◆ **Task requirements**
Report how many lines in the records below hold the word "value". Add nothing to the number.

***** Record set *****

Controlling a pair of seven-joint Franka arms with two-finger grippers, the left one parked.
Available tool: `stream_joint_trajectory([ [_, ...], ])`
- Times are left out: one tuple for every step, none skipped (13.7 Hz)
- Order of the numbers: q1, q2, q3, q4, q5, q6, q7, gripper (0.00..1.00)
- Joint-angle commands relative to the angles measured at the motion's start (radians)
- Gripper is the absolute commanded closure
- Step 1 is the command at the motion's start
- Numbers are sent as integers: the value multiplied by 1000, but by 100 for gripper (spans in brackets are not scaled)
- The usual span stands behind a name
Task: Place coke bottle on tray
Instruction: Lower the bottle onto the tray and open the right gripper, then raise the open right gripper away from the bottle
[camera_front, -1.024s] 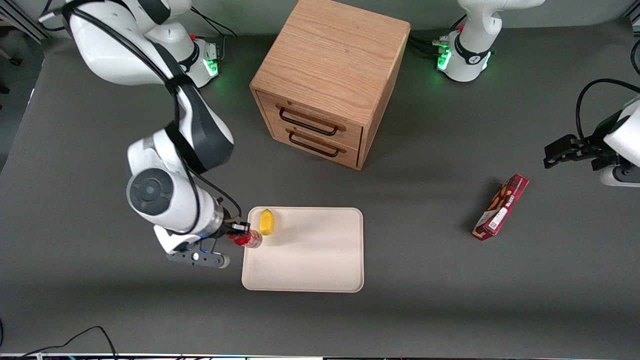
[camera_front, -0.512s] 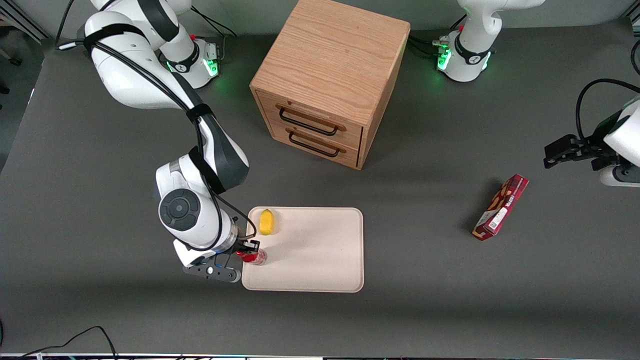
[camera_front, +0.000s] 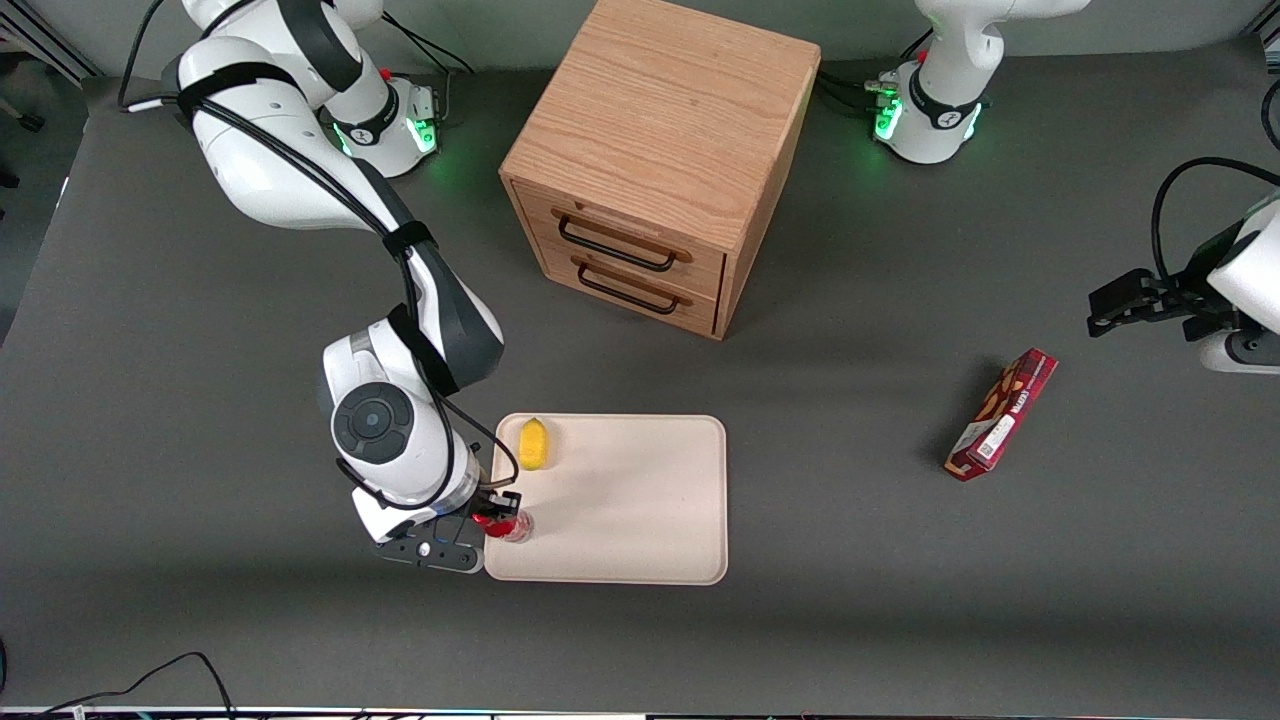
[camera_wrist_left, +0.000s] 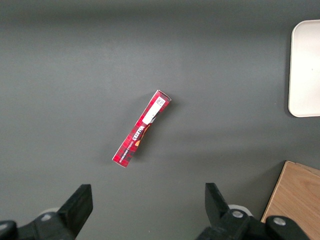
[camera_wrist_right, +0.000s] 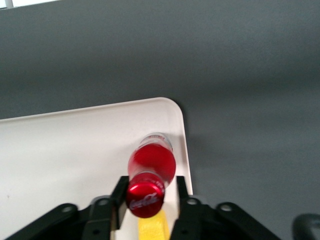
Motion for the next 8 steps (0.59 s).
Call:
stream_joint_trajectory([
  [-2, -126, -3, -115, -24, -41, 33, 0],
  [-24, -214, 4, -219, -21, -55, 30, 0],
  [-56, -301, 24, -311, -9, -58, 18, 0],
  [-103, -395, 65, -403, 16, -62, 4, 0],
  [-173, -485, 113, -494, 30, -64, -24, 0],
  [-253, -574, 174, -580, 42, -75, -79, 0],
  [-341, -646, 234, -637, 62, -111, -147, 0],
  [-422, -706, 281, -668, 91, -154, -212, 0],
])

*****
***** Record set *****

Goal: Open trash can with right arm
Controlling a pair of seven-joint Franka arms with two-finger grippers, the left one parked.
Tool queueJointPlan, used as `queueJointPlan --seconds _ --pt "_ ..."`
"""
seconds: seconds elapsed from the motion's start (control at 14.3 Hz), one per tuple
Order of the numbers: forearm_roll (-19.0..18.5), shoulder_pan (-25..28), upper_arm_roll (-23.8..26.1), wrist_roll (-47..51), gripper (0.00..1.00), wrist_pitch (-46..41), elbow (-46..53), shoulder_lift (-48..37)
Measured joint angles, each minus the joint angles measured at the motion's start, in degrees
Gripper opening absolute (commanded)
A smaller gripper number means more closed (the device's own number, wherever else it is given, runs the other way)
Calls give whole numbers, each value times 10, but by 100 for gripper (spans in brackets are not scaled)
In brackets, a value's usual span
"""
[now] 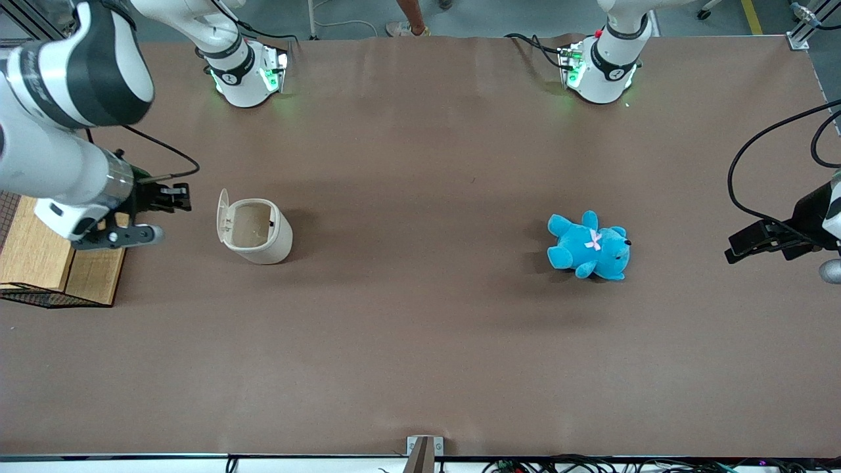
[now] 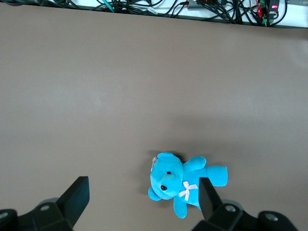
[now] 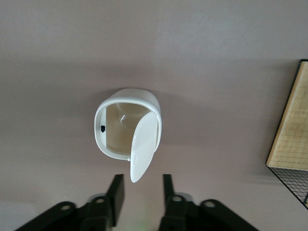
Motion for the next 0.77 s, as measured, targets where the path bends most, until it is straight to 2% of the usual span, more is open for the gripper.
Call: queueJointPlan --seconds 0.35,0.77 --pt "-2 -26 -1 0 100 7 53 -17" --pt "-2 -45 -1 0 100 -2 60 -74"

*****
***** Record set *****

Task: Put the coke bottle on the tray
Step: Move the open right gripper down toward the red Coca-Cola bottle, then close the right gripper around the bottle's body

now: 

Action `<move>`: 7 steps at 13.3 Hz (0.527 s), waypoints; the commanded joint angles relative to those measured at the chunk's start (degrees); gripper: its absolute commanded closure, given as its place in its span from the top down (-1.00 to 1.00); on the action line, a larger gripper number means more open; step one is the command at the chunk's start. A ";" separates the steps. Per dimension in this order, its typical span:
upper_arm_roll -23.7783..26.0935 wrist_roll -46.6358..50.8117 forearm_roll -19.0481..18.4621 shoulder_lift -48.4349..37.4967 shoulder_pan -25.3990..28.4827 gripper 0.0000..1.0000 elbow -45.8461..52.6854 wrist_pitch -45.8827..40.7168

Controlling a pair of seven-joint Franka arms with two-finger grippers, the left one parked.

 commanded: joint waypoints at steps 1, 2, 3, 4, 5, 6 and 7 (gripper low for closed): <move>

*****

◆ **Answer area**
3